Investigators have yet to prove that Denise Rich’s donations were directly tied to the pardon effort–or that the money secretly came from Marc Rich. Sources close to Denise Rich say she is now talking to federal prosecutors in New York and may soon reach a deal that would grant her immunity to tell her full story. It’s not certain the Feds will get much out of the bargain. According to these sources, Denise Rich says she has barely spoken to her ex-husband since the divorce and she used her own money to support the Clintons’ causes. She says she agreed to help her ex-husband so that he could return to the United States to visit the grave of their daughter Gabrielle, who died of cancer in 1996. Denise did not want to intervene at first, but Rich’s lawyers and her two living daughters prevailed upon her.

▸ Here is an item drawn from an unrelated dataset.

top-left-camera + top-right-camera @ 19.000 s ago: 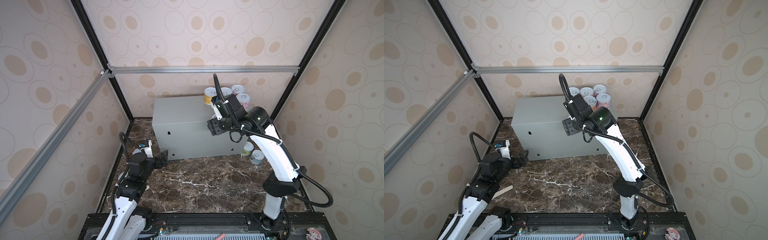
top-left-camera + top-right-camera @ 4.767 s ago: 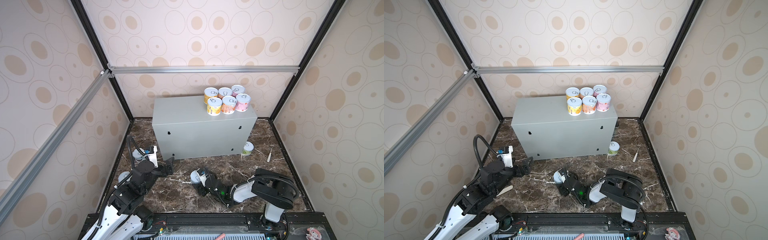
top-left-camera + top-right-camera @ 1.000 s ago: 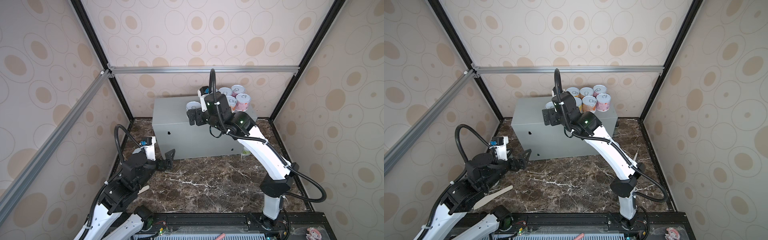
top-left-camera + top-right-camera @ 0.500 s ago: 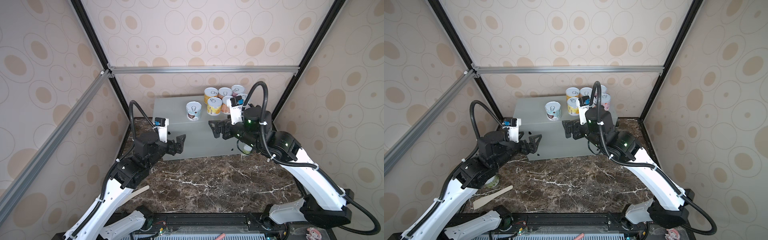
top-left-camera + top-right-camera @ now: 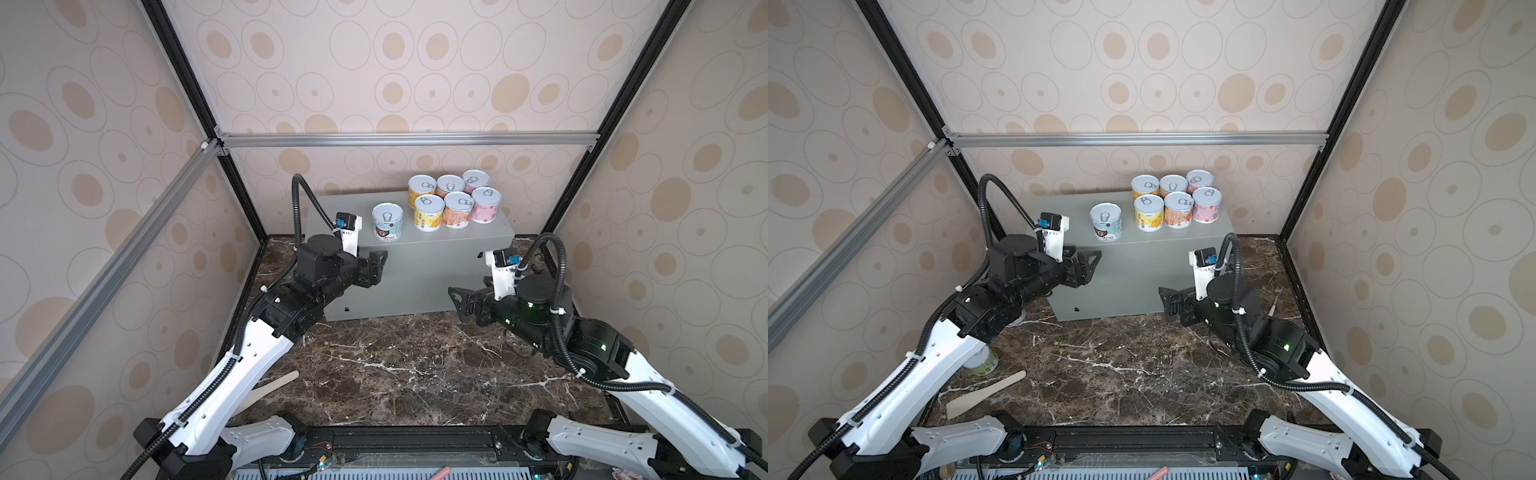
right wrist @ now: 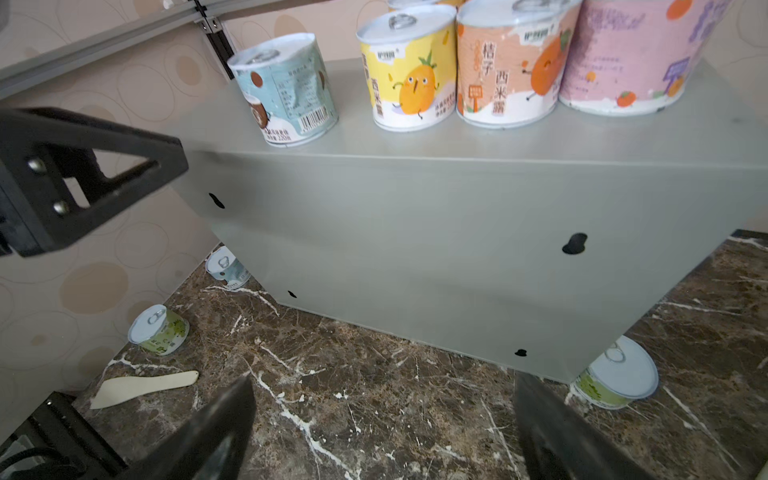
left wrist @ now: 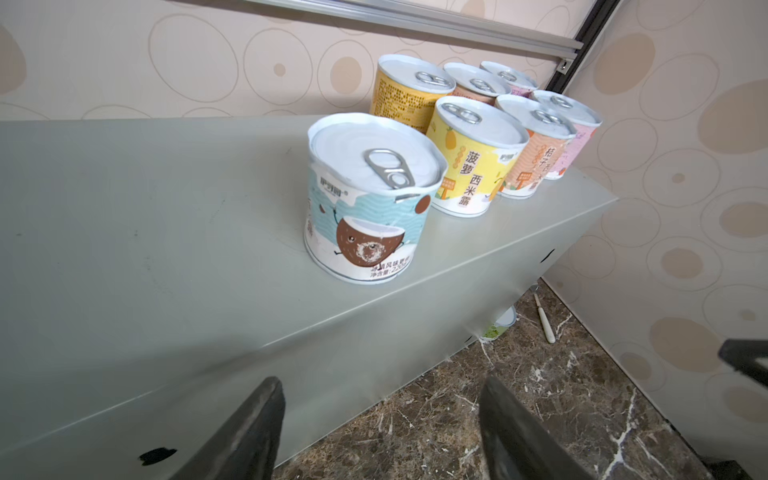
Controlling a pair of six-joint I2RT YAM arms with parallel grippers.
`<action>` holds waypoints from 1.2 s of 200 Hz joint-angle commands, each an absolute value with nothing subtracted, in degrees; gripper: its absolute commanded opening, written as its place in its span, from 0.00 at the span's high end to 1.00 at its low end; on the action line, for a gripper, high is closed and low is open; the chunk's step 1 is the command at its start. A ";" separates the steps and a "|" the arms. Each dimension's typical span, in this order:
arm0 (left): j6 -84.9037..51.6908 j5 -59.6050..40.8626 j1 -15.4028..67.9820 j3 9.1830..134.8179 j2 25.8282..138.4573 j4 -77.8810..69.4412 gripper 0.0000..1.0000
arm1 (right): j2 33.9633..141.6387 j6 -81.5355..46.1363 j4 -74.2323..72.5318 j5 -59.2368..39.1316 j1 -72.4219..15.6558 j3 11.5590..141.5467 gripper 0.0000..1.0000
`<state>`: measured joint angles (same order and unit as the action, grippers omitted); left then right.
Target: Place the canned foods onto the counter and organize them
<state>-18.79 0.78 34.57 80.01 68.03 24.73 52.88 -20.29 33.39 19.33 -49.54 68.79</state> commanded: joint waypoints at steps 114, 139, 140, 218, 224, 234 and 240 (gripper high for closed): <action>-13.40 4.65 35.07 91.25 79.95 23.14 0.40 | 43.20 -26.09 31.21 20.06 -49.76 51.51 0.01; -12.73 5.42 35.07 92.21 81.33 22.31 0.42 | 42.11 -25.45 31.46 21.02 -49.83 50.32 0.01; -12.73 5.44 35.07 92.20 81.40 22.27 0.42 | 42.10 -25.43 31.46 21.01 -49.83 50.34 0.01; -10.29 8.02 35.07 97.33 87.89 21.63 0.49 | 41.48 -23.43 32.49 22.42 -49.76 49.31 0.01; -10.16 8.44 35.07 97.68 88.42 21.58 0.50 | 41.52 -23.22 32.60 22.57 -49.83 49.21 0.01; -10.07 8.99 35.06 98.23 89.30 21.36 0.49 | 41.60 -23.08 32.77 22.80 -49.83 49.21 0.01; -10.08 9.27 35.02 98.76 89.78 21.30 0.49 | 41.59 -22.96 32.89 22.90 -49.82 49.22 0.01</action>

If that turns out to be true, the criminal probe into the Rich pardon may not get very far, and few Clinton antagonists believe they’ll ever prove that the Rich pardon was an explicit money-for-clemency scheme. GOP investigators were intrigued by new revelations last week about Hillary Clinton’s brother Tony Rodham, who helped win pardons for a Tennessee couple convicted of bank fraud in 1982. (Hillary’s other brother Hugh Rodham had already been forced to return $400,000 for his part in winning clemency for two convicted men.) Tony Rodham had been involved in business deals with the couple, who ran a carnival company, and the Justice Department had strongly objected to the pardon. But the story lost altitude when Rodham insisted he’d taken no money for lobbying Clinton.

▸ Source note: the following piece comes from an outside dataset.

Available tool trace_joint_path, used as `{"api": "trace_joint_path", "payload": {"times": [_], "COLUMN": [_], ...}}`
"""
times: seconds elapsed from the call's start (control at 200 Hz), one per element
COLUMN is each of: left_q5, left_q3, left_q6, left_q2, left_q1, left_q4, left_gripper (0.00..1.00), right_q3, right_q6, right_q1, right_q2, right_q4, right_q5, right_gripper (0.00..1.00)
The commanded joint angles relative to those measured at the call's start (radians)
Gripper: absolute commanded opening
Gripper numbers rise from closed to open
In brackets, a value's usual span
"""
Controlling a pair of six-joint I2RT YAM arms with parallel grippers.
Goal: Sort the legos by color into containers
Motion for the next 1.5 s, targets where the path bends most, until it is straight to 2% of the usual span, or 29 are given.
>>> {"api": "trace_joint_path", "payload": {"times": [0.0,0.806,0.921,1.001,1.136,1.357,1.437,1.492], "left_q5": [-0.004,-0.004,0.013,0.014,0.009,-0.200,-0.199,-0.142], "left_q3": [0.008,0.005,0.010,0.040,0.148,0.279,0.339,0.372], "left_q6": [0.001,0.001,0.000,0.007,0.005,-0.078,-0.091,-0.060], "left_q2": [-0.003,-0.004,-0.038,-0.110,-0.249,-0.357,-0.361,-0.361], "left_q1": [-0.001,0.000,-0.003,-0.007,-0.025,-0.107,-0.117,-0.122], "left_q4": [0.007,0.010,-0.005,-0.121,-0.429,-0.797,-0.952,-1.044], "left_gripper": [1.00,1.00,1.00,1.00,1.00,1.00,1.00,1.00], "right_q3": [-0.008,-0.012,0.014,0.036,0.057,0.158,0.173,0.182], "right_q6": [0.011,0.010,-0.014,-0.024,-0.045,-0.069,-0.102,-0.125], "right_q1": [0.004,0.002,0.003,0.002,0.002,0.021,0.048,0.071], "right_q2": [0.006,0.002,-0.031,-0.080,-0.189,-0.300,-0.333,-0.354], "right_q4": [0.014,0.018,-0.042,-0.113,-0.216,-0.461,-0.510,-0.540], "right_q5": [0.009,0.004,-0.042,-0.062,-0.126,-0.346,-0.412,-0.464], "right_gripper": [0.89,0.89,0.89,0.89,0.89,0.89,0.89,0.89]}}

In private, Bush White House officials worry about a political backlash from Democrats if the pardon investigation drags on much longer. For more than 10 years, Rich’s chief American lawyer and advocate was Lewis (Scooter) Libby, now Vice President Cheney’s chief of staff. Last week Democrats on the Burton committee fired a political warning shot, insisting that Libby, who worked for Rich until last year, be called as a witness. Libby acknowledged that his law firm had collected $2 million in fees from Rich, and that he had continued to consult with Rich’s current lawyers as recently as last November. Even more damaging, Libby admitted that two days after the pardon, he called Rich in Switzerland to congratulate him. The revelation delighted Democrats, who have been dying to inflict a little political pain themselves. Now some Republicans are having second thoughts. “A lot of our members are starting to ask, ‘Do we really want to push this?’ " says one GOP staffer. They may not stay gloomy for long. Burton will soon be scouring the list of Clinton Library donors, looking for contributors who might have lobbied for pardons, and might have a story to tell.